• _WORK INSTRUCTION_
Read the listing and extract each line that includes the word "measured".

• _DATA BLOCK_
+++++

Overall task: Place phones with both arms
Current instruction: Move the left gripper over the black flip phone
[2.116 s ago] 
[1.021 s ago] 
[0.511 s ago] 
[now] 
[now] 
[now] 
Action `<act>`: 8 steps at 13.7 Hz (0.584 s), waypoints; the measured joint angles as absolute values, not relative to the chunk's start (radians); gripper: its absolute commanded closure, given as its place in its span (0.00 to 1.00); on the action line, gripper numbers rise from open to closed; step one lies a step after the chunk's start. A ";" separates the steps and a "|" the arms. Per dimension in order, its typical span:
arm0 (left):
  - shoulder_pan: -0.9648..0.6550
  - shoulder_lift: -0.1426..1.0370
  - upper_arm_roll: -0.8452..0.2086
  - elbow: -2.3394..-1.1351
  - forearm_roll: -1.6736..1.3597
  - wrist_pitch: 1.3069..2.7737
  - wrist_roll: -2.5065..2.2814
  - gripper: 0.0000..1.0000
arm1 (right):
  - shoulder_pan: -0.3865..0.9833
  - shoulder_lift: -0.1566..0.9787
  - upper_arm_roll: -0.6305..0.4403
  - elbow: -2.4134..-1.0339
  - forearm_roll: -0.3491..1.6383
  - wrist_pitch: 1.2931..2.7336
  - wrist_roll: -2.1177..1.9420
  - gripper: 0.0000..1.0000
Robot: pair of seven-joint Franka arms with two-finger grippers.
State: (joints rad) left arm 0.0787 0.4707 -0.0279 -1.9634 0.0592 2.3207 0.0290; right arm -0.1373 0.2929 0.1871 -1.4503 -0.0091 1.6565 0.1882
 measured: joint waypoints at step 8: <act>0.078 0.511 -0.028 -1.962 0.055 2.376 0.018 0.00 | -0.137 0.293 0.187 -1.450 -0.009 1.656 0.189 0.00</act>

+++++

• _EXERCISE SOLUTION_
Action `<act>`: 8 steps at 13.7 Hz (0.584 s), waypoints; the measured joint angles as absolute values, not relative to the chunk's start (radians); gripper: its absolute commanded closure, given as its place in its span (0.00 to 1.00); on the action line, gripper numbers rise from open to closed; step one lies a step after the chunk's start. A ";" separates the steps and a "|" the arms. Per dimension in order, its typical span:
 measured: joint waypoints at step 8: <act>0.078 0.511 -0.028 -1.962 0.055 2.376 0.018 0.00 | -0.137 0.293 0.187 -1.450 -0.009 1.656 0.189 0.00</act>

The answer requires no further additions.